SB 128 was prompted by Eversource's interest in long-term contracts to purchase gas from a new pipeline and electricity from the proposed Northern Pass transmission line project. The Public Utilities Commission has ruled that Eversource cannot sign the long-term contracts because it amounts to owning power generating facilities, which is exactly what New Hampshire's restructuring aimed to end.

SB 128 would allow such long-term contracts if they are likely to decrease electricity rates or increase electric grid reliability.

Bill supporters argue that the true goal of restructuring New Hampshire's energy market was lower electricity rates. In the long-term, new natural gas pipeline and transmission lines from Quebec will ease some of New Hampshire's energy shortages, lowering electricity rates for all. Eversource should therefore be allowed to sign the contracts.

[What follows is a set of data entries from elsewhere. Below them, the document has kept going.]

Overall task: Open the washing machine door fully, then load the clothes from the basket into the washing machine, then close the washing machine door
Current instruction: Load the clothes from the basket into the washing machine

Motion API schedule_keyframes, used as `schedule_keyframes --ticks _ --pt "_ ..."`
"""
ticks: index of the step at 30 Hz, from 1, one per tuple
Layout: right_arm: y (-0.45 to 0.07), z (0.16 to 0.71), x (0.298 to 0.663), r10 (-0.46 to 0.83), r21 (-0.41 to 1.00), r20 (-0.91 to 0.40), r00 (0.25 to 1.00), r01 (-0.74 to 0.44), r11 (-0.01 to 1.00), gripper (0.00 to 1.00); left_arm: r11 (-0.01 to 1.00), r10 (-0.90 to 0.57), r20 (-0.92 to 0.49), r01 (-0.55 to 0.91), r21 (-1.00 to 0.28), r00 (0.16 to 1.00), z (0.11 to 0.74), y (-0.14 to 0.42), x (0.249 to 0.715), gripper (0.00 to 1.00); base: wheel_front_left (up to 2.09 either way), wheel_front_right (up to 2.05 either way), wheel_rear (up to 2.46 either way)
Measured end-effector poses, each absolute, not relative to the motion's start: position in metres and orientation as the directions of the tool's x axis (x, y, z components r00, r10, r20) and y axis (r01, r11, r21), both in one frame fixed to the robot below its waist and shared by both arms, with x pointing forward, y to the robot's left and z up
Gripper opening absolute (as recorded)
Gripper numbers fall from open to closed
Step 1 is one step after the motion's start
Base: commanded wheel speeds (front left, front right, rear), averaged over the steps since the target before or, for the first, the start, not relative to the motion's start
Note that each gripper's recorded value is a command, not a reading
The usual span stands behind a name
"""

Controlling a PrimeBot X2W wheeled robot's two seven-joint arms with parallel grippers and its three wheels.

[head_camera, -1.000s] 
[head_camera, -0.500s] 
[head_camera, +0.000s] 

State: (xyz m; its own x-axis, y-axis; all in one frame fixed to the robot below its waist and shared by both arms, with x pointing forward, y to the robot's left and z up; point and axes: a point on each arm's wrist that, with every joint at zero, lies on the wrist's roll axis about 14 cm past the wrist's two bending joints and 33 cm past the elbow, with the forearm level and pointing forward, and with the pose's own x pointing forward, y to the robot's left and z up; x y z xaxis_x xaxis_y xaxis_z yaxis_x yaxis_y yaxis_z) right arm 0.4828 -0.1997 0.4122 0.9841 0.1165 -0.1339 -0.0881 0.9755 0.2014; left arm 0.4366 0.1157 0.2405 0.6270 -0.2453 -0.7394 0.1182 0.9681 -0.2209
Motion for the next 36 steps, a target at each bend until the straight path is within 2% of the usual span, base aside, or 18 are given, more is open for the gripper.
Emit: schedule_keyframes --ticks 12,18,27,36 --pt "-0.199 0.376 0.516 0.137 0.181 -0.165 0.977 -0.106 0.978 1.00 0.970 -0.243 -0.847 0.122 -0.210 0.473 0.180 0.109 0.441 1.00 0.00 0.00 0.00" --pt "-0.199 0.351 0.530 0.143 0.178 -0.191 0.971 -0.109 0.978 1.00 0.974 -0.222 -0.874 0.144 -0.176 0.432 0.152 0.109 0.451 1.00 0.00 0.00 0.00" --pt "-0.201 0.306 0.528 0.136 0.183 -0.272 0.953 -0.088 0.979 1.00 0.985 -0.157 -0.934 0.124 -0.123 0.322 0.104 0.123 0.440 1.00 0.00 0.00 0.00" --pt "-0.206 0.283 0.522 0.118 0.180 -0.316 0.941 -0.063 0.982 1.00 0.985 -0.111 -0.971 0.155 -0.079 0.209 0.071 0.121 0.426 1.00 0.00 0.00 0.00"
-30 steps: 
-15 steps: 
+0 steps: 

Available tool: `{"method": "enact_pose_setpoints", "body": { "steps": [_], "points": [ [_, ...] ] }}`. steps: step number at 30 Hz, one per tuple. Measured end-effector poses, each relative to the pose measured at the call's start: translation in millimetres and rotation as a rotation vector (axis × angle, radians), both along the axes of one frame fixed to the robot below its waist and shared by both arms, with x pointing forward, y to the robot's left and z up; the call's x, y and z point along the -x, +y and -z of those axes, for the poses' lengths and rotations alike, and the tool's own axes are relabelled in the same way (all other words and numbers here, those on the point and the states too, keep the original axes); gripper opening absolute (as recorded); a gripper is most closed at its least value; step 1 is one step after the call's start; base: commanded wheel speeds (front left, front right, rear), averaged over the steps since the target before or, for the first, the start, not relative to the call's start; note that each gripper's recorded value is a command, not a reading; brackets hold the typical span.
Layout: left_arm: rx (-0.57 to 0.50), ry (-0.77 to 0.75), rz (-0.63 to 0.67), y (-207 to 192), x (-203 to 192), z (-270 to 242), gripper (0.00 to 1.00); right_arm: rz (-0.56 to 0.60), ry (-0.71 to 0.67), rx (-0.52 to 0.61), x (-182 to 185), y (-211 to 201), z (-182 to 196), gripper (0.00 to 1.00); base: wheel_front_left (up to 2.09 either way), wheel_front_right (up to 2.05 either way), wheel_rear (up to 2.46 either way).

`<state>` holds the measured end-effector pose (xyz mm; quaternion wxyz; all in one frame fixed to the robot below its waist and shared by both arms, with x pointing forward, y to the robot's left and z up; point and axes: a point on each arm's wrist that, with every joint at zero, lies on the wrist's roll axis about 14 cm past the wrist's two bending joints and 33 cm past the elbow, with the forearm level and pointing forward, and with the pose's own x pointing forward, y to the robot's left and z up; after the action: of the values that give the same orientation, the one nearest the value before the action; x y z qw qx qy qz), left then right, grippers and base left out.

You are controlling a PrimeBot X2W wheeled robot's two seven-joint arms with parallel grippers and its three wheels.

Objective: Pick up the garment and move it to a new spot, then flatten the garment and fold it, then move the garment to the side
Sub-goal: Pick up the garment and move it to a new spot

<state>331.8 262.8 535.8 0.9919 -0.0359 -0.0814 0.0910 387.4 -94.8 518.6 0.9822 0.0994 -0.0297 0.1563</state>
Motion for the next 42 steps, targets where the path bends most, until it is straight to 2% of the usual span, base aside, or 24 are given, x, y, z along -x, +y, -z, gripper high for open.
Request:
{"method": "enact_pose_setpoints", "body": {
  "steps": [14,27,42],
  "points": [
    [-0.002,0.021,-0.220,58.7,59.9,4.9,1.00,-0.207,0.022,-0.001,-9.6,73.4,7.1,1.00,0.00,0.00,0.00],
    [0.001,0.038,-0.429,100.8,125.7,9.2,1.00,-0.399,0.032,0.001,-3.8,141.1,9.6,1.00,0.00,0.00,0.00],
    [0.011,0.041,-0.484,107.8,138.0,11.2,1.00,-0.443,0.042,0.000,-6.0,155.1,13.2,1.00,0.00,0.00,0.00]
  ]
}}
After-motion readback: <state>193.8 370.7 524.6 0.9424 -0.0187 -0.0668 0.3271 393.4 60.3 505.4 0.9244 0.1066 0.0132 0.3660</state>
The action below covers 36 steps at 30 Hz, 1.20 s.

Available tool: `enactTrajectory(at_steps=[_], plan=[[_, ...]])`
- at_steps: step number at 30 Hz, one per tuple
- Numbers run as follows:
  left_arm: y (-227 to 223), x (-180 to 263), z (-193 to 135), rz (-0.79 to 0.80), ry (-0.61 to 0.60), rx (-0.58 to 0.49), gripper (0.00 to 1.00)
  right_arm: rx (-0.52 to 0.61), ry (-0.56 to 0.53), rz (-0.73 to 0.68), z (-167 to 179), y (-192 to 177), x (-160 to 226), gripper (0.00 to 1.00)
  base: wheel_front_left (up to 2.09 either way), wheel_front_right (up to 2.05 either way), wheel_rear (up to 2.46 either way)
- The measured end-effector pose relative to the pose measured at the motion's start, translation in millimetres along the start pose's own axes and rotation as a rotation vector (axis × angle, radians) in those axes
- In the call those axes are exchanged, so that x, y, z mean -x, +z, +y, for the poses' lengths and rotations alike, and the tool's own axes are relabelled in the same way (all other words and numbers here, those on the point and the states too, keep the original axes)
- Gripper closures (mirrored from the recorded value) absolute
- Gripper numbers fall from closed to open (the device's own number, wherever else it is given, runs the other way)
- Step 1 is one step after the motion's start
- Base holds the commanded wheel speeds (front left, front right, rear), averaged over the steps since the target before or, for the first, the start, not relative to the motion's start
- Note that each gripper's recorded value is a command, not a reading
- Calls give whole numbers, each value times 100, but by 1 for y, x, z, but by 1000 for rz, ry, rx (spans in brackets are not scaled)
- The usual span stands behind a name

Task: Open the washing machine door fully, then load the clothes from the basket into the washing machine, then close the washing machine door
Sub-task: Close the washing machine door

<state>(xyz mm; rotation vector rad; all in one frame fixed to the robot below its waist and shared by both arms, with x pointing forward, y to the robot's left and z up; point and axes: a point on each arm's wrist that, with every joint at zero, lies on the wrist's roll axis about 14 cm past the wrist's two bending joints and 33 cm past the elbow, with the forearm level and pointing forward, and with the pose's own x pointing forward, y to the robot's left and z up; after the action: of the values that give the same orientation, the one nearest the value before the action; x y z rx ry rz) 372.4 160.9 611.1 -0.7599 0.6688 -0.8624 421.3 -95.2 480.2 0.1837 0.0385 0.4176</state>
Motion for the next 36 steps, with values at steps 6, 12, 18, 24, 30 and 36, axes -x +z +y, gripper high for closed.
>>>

Bill supporters also note that the Public Utilities Commission will still have final say over whether the contracts are in the public's best interest before approving any long-term purchasing agreement.

Bill opponents argue that the electricity market can change significantly over the course of a long-term contract, and Eversource should therefore not lock into any long-term purchasing agreements.

According to testimony from the New England Power Generators Assocation, "There can be no doubt that this bill will result in benefits to projects chosen by utilities, likely projects the utilities themselves own, and there can also be no doubt that those benefits will come at the expense of New Hampshire consumers."

The committee's next work session on SB 128 is scheduled for Tuesday, May 9.

What is your opinion on SB 128? Share your opinion in the comments below.

Comments

Kevin Drees
- Madbury

Fri, 05/12/2017 - 8:22pm

Long-term contracts for non-renewable energy is a bad idea. Craft laws that encourage the development of solar, wind, and other renewable energy sources.